O Ministro da Cultura, na inauguração da Feira do Livro de Lisboa, fez mais uma vez declarações sensatas sobre a questão do acordo ortográfico (AO), que foram notícia no Público.

A ideia de que a Academia das Ciências de Lisboa será incapaz de editar um Vocabulário da Língua Portuguesa já foi muitas vezes expressa neste blogue. O lógico seria criar uma entidade capaz de pôr em andamento uma tal empreitada. No entanto, com o terreno minado que temos à nossa frente, duvido que seja fácil.

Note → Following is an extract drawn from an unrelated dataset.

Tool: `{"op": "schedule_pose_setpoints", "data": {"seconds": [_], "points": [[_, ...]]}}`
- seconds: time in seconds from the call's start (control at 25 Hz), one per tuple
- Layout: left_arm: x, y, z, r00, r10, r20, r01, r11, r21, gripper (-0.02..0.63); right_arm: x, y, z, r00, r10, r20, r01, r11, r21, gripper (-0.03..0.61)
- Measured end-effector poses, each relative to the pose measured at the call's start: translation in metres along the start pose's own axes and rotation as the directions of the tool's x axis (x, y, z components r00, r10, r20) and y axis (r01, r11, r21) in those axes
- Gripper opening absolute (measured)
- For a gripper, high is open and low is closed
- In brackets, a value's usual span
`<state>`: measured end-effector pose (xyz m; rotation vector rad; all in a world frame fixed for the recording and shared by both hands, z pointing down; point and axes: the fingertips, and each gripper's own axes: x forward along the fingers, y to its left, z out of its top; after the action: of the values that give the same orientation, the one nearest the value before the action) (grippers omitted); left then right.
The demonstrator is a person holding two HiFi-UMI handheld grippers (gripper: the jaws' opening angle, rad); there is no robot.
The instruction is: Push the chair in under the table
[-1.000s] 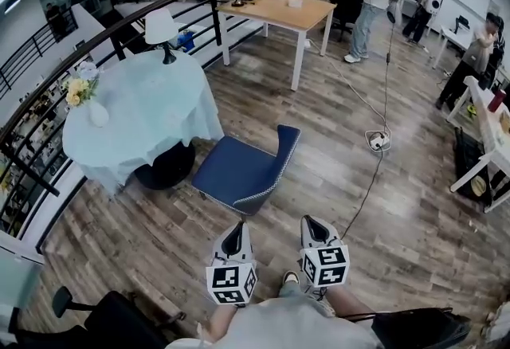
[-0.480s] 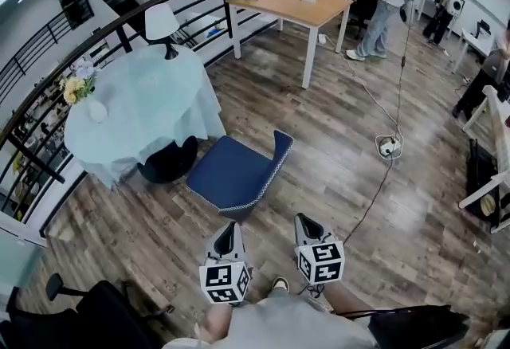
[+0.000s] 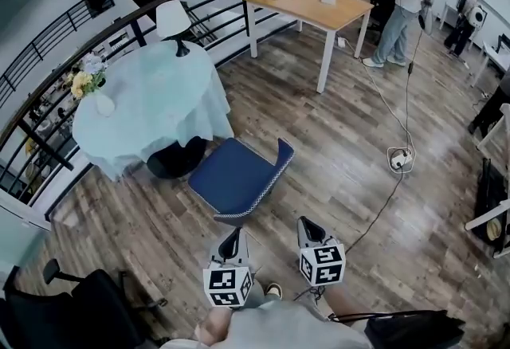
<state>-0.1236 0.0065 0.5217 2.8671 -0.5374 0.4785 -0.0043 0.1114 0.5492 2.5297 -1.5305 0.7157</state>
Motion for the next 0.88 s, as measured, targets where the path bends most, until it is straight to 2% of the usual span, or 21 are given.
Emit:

Como conheço bem a questão e não estou ligado a nenhum interesse do sector (editores, universidades, Instituto Camões, diversos ministérios, etc.), sinto-me livre para dar alguns conselhos que poderão ser úteis para quem tenha força e engenho para criar uma tal entidade:

- Criar um corpo de consultores que seja variado, crente nas virtudes do trabalho de equipa e, sobretudo, não enfeudado aos interesses instalados no sector. Para isso, sugiro que se olhe também para as universidades fora do eixo Porto-Coimbra-Lisboa (em Aveiro há excelentes especialistas de dicionários e no Minho há uma experiência interessante de modernização do ensino das línguas). É bom não esquecer também que o Porto tem a maior universidade do país, um dado pouco conhecido num país em que se crê que universidades “a sério” são as de Lisboa e de Coimbra. Também não será inútil olhar para as universidades que se têm destacado no interesse pela língua portuguesa enquanto língua internacional de comunicação, nomeadamente a Católica e algumas privadas em Lisboa e no Porto. 

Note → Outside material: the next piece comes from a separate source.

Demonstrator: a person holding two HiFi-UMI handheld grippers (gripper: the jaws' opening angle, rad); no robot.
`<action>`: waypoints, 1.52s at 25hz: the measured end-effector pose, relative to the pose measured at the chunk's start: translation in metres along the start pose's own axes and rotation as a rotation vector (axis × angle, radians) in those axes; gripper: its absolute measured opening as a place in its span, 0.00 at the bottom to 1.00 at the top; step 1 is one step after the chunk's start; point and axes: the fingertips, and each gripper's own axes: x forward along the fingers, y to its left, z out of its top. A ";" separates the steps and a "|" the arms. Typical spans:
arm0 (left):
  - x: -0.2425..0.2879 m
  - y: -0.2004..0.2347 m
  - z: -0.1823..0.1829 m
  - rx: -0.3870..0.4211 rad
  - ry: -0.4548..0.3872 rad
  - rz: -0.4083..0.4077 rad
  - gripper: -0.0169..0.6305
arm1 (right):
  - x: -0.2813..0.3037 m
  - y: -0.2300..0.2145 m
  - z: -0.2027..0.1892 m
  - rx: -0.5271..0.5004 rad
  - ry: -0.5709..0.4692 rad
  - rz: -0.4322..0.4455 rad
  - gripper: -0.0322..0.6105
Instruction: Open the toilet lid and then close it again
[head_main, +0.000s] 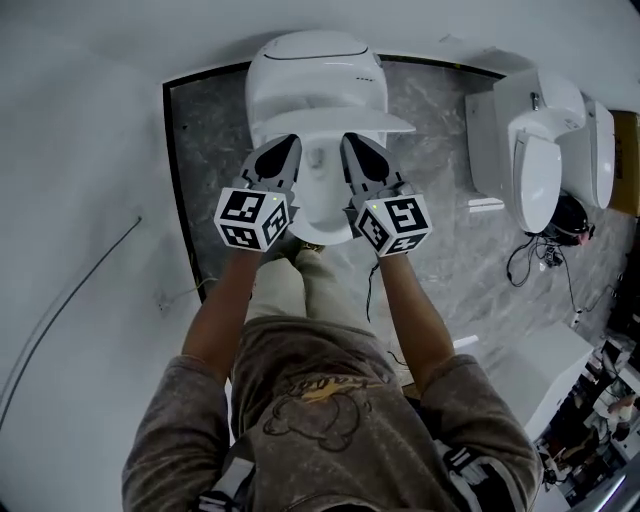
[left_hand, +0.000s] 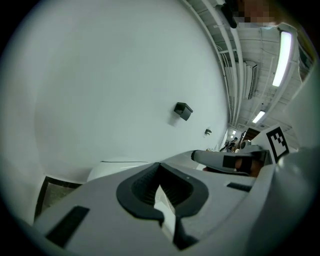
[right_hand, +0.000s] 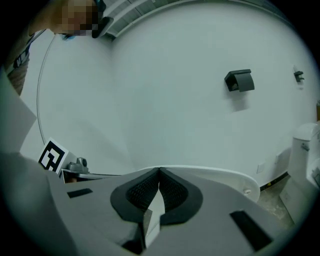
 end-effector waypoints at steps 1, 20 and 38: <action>0.007 0.006 0.006 0.001 -0.001 -0.002 0.04 | 0.010 -0.004 0.005 -0.004 0.004 -0.001 0.09; 0.070 0.059 0.091 0.052 0.092 -0.075 0.04 | 0.104 -0.026 0.072 0.016 0.037 -0.063 0.09; 0.129 0.079 0.151 0.145 0.073 -0.072 0.05 | 0.134 -0.094 0.121 0.033 0.030 -0.096 0.12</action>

- Evitar os “suspeitos habituais”. Há uma geração de pessoas (os da minha idade e mais velhos) viciada em guerrinhas inúteis sobre a questão do AO. São algumas das pessoas que negociaram o acordo, como Malaca Casteleiro, e algumas que mais se destacaram a tentar impedir a sua aplicação, como Vasco Graça Moura e António Emiliano. A inclusão de pessoas destas na tentativa de criar algo susceptível de fazer avançar o AO só serviria para acirrar os ânimos. O ideal seria encontrar pessoas experientes, mas mais novas (há muitas entre os 35 e os 55 anos), que tivessem disponibilidade para se lançarem num trabalho difícil e moroso com espírito de grupo e de serviço público. Para além das universidades há muitas pessoas que têm mostrado um interesse genuíno pela questão, nomeadamente na Internet (basta ver o Ciberdúvidas), na rádio, na TV, nos jornais. Também não devem ser esquecidos os linguistas portugueses que trabalham em organizações internacionais, nomeadamente nas instituições europeias, que há mais de vinte anos produzem terminologia portuguesa ininterruptamente. 

Voltando ao artigo do Público, aconselho os leitores mais uma vez a lerem os comentários que, salvo raras excepções, são uma bela ilustração do campo de minas que teremos de atravessar.

Declaração de interesses: o autor deste blogue é lisboeta, trabalhou 25 anos como linguista na Comissão Europeia e tem mais de 55 anos.